Reuniões técnicas e medidas preventivas
Representantes do Ministério do Meio Ambiente e Mudança do Clima (MMA), do Centro Nacional de Monitoramento e Alertas de Desastres Naturais (Cemaden), do Instituto Nacional de Pesquisas Espaciais (Inpe) e da Universidade Federal do Rio de Janeiro (UFRJ) realizaram três reuniões técnicas até o momento. As reuniões, que antes ocorriam a cada 45 dias, foram intensificadas para encontros semanais devido à previsão de agravamento dos impactos climáticos nos próximos meses. O governo federal busca estruturar medidas integradas em articulação com estados, municípios, universidades e organizações da sociedade civil para mitigar os efeitos do fenômeno.

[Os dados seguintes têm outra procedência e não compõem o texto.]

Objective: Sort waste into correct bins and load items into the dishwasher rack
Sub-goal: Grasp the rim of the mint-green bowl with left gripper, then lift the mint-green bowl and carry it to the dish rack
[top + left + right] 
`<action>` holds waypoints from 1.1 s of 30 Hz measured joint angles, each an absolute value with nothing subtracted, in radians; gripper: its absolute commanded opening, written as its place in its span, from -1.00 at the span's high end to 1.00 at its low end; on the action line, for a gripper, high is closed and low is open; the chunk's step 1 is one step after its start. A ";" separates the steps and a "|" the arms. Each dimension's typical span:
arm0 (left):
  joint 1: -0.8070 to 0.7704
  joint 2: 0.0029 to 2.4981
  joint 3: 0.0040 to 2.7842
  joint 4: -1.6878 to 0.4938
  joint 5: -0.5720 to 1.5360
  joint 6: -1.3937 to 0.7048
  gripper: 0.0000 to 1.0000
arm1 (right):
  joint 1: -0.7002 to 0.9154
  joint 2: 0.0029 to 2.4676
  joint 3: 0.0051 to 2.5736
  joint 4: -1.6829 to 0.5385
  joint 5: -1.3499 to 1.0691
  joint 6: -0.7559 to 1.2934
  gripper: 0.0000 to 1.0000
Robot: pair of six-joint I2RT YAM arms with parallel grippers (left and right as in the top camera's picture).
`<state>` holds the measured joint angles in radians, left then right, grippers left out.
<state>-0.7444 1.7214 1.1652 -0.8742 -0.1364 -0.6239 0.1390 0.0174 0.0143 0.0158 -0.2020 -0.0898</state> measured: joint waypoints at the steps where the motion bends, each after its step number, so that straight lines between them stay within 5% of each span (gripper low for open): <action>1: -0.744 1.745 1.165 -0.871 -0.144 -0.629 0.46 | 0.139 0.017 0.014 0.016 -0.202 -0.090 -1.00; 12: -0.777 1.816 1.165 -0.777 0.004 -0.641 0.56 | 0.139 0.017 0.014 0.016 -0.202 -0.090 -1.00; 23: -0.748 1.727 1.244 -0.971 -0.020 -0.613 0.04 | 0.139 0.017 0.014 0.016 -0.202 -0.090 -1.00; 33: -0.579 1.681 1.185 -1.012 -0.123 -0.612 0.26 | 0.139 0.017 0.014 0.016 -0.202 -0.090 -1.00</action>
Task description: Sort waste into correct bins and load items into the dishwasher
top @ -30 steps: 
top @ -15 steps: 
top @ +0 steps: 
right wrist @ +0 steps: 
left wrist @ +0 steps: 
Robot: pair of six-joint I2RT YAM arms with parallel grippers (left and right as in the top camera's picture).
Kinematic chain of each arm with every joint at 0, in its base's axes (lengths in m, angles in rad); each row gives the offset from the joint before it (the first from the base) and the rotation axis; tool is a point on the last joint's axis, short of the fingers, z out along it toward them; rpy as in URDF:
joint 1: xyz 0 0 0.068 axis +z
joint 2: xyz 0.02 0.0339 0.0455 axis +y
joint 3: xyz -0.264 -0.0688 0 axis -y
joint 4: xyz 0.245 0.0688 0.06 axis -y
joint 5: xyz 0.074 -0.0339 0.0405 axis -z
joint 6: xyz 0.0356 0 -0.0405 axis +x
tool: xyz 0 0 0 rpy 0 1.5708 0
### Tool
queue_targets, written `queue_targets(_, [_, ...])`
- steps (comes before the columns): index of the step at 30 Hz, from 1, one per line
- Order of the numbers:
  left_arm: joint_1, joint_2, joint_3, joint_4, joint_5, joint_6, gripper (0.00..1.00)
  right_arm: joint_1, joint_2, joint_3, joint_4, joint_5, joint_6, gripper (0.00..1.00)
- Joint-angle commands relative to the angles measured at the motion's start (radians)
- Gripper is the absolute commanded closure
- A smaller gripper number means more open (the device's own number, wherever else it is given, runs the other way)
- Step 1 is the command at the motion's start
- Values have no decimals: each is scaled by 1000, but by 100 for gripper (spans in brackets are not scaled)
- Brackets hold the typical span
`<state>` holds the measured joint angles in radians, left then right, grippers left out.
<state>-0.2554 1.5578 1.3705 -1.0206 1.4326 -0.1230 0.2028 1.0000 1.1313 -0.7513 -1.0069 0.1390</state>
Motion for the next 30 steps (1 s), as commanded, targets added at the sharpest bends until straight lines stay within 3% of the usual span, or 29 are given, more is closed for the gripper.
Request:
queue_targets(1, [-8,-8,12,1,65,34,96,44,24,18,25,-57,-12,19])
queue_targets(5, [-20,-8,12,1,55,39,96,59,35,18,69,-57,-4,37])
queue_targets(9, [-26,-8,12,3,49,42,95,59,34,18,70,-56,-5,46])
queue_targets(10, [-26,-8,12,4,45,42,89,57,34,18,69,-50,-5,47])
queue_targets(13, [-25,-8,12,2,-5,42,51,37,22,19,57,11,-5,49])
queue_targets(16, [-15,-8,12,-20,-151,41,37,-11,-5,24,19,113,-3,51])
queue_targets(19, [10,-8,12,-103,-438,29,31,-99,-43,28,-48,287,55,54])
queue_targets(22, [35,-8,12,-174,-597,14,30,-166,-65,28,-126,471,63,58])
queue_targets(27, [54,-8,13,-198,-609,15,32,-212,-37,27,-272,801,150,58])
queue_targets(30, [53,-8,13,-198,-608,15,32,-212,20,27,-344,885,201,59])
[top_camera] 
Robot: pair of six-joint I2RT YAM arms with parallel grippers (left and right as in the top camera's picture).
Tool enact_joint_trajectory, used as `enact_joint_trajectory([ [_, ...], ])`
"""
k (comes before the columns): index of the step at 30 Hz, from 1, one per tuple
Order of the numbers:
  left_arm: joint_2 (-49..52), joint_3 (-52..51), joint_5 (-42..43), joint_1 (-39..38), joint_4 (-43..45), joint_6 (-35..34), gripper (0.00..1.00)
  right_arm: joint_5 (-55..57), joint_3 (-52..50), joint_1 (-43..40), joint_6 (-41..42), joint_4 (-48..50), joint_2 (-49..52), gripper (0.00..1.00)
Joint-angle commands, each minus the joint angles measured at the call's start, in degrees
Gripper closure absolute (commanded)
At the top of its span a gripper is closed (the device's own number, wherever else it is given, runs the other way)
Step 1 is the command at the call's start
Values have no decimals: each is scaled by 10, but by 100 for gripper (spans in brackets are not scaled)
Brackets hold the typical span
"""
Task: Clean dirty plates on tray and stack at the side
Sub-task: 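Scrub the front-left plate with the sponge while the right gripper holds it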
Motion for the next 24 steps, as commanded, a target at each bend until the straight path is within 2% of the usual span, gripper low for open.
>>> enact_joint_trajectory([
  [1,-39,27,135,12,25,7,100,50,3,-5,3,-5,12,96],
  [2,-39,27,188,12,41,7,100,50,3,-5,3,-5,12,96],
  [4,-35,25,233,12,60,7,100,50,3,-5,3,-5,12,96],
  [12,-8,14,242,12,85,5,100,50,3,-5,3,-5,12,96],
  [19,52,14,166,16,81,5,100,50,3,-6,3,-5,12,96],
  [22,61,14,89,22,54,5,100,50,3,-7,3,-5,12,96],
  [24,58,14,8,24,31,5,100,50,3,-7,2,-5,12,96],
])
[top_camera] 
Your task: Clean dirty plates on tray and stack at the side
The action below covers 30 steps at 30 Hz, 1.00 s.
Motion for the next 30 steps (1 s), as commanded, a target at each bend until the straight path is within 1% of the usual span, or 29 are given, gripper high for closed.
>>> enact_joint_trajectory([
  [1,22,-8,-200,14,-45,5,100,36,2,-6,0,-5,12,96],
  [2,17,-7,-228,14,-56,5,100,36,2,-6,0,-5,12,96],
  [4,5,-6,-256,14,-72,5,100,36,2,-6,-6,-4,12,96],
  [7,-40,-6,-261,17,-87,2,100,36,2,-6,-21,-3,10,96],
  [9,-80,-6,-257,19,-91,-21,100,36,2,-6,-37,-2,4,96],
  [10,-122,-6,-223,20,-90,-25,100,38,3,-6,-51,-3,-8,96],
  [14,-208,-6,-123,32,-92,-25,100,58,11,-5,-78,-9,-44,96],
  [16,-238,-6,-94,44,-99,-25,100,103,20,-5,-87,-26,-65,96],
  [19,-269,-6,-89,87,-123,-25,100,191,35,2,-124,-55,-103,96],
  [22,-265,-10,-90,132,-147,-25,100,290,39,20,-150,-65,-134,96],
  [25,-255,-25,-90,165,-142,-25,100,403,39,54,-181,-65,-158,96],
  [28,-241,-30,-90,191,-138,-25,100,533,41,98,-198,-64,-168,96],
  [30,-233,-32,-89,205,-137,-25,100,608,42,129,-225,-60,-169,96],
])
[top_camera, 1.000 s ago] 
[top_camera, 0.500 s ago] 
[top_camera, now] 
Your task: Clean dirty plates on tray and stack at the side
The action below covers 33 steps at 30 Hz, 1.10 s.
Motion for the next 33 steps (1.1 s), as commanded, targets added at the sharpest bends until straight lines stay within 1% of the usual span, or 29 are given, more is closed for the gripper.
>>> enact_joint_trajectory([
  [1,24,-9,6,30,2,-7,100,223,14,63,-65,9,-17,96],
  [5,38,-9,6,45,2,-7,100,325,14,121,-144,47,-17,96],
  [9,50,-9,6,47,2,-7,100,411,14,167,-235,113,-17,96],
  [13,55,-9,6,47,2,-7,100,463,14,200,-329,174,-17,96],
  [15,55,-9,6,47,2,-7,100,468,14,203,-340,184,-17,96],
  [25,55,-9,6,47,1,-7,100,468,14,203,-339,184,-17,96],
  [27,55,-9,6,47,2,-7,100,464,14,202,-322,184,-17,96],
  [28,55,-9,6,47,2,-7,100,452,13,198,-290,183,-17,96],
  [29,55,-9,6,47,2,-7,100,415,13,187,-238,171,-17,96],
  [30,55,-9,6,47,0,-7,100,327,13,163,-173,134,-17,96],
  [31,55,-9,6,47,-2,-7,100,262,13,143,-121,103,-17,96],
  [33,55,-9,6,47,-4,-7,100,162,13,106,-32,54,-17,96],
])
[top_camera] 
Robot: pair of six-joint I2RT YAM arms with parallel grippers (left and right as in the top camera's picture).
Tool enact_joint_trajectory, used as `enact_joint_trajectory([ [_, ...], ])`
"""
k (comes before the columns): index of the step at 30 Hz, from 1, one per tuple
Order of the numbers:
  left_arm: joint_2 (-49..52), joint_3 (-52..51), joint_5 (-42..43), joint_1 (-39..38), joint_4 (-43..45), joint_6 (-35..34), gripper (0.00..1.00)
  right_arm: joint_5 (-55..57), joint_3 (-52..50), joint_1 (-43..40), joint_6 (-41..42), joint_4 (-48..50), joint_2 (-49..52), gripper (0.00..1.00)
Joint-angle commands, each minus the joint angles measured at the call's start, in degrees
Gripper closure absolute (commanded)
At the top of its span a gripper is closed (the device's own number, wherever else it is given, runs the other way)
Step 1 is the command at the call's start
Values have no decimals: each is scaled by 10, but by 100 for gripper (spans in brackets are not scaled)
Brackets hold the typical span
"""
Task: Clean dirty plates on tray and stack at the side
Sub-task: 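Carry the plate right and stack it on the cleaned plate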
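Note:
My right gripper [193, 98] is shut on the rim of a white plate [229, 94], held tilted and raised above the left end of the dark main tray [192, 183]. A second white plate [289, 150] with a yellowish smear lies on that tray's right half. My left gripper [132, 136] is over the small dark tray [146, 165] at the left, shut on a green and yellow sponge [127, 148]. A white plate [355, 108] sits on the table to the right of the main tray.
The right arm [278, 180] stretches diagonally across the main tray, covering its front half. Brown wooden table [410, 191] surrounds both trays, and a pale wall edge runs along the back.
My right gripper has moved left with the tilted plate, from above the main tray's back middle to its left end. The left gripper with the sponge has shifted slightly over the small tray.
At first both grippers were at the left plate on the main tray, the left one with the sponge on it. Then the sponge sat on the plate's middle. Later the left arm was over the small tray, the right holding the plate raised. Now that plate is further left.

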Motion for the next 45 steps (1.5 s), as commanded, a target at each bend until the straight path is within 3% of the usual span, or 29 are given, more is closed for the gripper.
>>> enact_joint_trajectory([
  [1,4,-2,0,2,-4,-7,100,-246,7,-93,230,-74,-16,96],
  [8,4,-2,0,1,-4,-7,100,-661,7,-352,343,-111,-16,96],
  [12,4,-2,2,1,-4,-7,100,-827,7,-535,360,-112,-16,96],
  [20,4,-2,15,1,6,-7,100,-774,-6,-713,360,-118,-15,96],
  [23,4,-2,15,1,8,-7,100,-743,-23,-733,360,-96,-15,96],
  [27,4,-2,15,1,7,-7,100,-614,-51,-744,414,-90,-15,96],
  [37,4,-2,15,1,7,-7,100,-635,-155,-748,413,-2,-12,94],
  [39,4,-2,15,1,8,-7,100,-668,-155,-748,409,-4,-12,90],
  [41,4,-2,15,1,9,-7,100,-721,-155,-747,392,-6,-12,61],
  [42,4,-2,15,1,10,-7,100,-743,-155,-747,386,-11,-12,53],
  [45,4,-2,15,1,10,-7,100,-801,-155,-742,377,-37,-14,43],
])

Impactos regionais do El Niño no Brasil
Segundo o Cemaden, o El Niño já está configurado e seus efeitos começam a ser observados globalmente, incluindo nos Estados Unidos, Austrália e países europeus, com destaque para o aumento das temperaturas. No Brasil, os impactos variam por região. No Sul do país, os primeiros efeitos significativos já são esperados, conforme explicou o pesquisador José Marengo, coordenador-geral de Pesquisa e Desenvolvimento do Cemaden. As ações preventivas incluem a reativação da Sala de Situação sobre Incêndios Florestais, que reúne 13 ministérios e nove autarquias federais para monitorar e responder a cenários críticos durante períodos de maior risco.